**INPUT RECORDS**
****************************************

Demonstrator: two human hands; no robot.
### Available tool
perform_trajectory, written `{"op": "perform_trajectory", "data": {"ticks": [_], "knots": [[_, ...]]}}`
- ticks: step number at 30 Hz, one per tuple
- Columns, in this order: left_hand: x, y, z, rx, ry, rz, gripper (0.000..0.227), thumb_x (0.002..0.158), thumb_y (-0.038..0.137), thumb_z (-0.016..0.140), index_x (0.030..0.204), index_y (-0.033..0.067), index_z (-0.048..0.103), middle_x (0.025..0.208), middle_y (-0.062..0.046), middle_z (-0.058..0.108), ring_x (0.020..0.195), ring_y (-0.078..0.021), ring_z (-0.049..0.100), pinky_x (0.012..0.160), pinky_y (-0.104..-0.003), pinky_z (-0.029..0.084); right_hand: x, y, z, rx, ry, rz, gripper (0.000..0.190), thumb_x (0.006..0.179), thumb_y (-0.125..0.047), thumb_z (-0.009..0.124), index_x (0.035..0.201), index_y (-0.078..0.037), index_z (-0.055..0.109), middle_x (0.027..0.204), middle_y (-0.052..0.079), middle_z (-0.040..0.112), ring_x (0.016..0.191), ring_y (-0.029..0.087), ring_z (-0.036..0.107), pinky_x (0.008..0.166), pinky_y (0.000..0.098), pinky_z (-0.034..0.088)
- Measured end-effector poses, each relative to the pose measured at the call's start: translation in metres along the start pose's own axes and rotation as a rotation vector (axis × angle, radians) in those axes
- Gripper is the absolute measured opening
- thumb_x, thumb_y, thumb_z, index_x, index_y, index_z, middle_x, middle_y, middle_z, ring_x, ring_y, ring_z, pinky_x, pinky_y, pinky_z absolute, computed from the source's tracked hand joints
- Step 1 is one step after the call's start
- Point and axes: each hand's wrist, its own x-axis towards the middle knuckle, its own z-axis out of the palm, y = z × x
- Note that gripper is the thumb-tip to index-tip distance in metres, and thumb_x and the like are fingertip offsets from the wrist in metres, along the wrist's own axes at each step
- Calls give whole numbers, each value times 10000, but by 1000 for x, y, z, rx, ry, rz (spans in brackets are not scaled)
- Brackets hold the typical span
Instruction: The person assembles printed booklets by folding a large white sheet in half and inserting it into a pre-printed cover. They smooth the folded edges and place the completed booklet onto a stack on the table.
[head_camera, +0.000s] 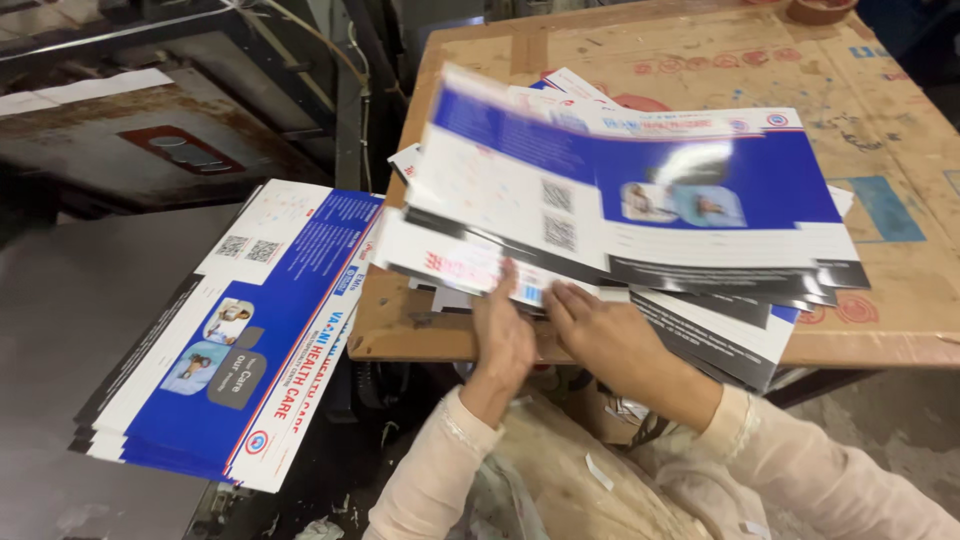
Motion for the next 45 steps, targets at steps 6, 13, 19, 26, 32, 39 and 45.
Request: {"op": "perform_trajectory", "data": {"ticks": [6, 13, 19, 26, 32, 39, 45], "knots": [[4, 76, 43, 872, -52, 924, 407, 1043, 41, 645, 1416, -64, 519, 1320, -175, 650, 1141, -228, 659, 1006, -342, 542, -1, 9, -31, 235, -30, 105, 383, 792, -88, 680, 1159, 18, 669, 1364, 207, 636, 1023, 325, 695, 782, 407, 590], [5, 57, 93, 1605, -619, 1397, 562, 874, -69, 544, 1428, 16, 580, 1408, -143, 660, 1273, -307, 674, 1015, -383, 580, -29, -21, -59, 1, 340, -101, 454, 866, -226, 705, 1290, -74, 644, 1398, 131, 606, 1267, 310, 623, 1103, 469, 468], [-6, -12, 27, 1754, -930, 960, 366, 876, 24, 610, 1239, -1, 649, 1328, -157, 685, 1195, -323, 683, 895, -398, 588, -54, 37, -17, -92, -145, 364, 618, 727, -307, 664, 1303, -82, 643, 1332, 119, 662, 1240, 267, 620, 1027, 472, 468], [18, 5, -30, 1767, -932, 882, 527, 724, -6, 697, 1248, 43, 675, 1349, -126, 667, 1185, -287, 681, 962, -415, 562, -106, 75, 27, 54, -107, 285, 449, 819, -140, 629, 1264, -86, 655, 1355, 69, 665, 1244, 239, 640, 1019, 403, 513], [36, 55, -41, 1658, -796, 609, 467, 737, -29, 708, 1177, 122, 744, 1212, -73, 770, 945, -234, 753, 818, -349, 608, -100, 97, 23, 385, -143, 476, 464, 755, -48, 672, 1197, -174, 740, 1191, 52, 759, 944, 269, 743, 778, 378, 595], [81, 52, -16, 1861, -584, 89, 251, 949, 356, 715, 1110, 180, 795, 671, -72, 742, 592, -243, 721, 598, -363, 517, -67, 145, 34, 579, -388, 887, 340, 841, -260, 777, 1160, -143, 762, 839, 153, 780, 692, 288, 724, 678, 398, 550], [97, 29, 12, 2081, -511, 147, 836, 913, 387, 712, 1552, 14, 322, 1284, -250, 623, 1041, -394, 689, 867, -459, 552, -48, 186, 72, 732, -570, 945, 525, 753, -288, 843, 1185, -34, 687, 991, 202, 781, 883, 307, 753, 793, 410, 571]]}}
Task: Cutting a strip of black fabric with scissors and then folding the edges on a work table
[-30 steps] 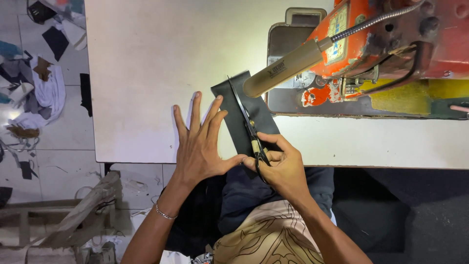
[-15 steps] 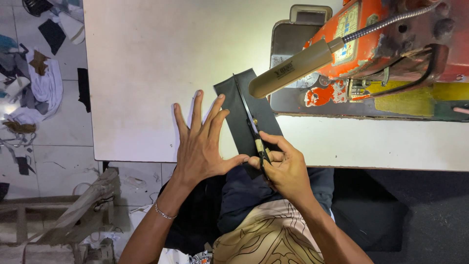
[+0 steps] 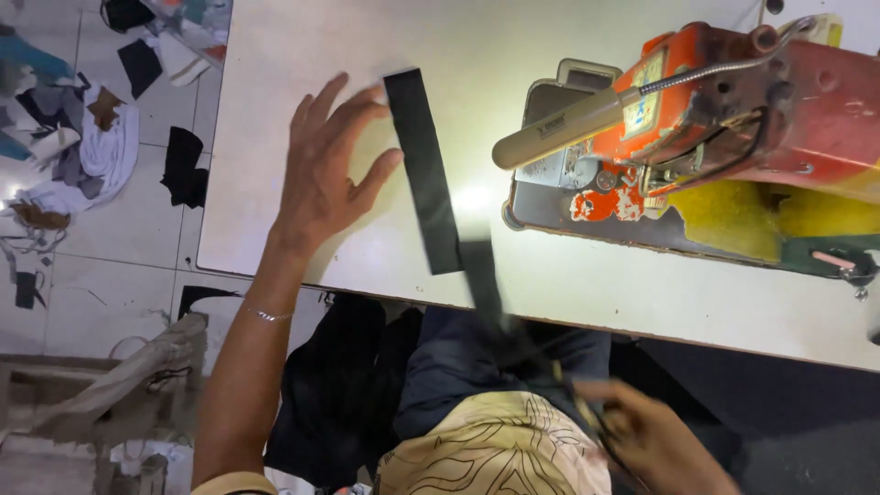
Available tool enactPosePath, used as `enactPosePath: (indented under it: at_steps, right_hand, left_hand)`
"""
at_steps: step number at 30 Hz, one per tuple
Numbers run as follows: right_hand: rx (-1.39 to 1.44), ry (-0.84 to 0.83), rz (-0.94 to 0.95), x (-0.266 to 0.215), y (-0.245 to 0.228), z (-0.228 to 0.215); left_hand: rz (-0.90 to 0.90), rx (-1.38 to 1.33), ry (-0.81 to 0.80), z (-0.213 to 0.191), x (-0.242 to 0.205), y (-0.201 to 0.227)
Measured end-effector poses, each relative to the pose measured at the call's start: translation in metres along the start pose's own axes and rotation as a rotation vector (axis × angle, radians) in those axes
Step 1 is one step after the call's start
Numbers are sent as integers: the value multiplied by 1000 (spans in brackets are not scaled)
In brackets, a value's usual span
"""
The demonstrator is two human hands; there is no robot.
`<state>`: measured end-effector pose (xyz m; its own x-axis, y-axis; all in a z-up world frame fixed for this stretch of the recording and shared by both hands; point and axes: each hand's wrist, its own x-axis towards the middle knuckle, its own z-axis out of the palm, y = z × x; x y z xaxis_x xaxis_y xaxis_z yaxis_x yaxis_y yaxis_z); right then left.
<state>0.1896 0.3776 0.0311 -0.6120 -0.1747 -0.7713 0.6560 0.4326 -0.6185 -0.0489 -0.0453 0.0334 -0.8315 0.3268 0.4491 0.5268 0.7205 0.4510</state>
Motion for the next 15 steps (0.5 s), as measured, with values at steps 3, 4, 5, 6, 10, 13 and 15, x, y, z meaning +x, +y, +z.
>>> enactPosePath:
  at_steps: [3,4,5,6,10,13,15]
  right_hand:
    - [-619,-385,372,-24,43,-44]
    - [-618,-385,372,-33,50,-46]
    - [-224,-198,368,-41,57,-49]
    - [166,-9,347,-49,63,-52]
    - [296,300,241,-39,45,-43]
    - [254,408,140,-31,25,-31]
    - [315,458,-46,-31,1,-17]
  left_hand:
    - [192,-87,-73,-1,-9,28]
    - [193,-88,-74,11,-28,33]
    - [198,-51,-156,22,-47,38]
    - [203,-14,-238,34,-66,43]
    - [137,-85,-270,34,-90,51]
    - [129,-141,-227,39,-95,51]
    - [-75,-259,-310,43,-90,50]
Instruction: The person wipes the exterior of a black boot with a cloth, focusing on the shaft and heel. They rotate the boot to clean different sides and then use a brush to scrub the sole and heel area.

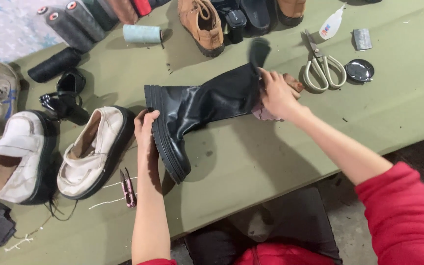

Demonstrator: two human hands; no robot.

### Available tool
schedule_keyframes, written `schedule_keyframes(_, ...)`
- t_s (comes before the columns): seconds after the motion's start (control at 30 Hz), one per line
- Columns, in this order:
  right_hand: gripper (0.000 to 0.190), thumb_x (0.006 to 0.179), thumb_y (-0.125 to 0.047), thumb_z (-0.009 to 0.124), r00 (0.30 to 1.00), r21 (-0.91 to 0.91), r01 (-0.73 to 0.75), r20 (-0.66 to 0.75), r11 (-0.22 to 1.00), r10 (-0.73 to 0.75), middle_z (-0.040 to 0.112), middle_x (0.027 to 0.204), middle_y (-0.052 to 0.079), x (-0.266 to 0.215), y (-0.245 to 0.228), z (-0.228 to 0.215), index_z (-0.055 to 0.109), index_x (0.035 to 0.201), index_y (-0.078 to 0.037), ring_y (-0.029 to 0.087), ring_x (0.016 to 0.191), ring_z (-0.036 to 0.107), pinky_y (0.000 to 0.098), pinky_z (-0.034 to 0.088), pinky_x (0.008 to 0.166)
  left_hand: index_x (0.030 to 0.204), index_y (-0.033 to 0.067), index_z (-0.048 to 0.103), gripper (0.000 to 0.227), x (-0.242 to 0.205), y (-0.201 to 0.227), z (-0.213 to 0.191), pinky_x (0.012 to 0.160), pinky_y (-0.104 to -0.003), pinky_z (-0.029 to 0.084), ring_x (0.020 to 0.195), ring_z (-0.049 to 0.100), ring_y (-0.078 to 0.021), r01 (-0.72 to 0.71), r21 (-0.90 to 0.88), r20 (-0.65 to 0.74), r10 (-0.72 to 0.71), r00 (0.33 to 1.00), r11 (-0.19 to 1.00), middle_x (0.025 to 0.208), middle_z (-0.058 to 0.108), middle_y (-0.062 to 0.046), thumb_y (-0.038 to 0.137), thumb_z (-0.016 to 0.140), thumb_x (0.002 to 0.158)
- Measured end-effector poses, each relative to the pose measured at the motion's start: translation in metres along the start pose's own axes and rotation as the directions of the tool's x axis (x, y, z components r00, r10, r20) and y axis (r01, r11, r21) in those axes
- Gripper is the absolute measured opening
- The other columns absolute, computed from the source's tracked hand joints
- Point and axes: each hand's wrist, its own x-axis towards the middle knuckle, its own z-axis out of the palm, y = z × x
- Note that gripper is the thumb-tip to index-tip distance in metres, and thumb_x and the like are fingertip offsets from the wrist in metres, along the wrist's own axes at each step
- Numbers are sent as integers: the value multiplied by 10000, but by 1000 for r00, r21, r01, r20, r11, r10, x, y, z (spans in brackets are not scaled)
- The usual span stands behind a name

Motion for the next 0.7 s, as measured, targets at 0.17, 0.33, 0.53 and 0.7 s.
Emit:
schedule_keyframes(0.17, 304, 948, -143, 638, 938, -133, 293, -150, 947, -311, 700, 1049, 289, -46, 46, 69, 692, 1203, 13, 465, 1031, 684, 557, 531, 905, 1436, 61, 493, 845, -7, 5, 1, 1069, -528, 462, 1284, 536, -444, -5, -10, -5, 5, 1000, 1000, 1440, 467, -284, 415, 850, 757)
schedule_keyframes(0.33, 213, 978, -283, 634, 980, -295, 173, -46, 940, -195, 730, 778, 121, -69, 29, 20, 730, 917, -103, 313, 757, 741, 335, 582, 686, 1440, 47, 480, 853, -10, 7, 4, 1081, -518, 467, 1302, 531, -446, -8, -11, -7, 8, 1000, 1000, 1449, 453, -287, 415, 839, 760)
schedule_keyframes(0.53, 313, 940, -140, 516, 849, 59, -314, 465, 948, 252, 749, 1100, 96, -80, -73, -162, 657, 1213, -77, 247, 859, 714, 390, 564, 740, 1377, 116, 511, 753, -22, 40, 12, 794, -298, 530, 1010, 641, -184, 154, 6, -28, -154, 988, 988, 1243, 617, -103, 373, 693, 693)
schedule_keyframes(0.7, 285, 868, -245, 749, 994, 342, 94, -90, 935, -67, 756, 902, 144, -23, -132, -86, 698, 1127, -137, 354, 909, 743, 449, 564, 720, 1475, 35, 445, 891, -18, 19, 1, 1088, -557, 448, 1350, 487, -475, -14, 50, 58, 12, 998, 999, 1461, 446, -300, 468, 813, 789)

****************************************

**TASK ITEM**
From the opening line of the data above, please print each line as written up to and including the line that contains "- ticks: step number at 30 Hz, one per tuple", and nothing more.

**ANSWER SPACE**
Demonstrator: two human hands; no robot.
### Available tool
perform_trajectory, written `{"op": "perform_trajectory", "data": {"ticks": [_], "knots": [[_, ...]]}}`
- ticks: step number at 30 Hz, one per tuple

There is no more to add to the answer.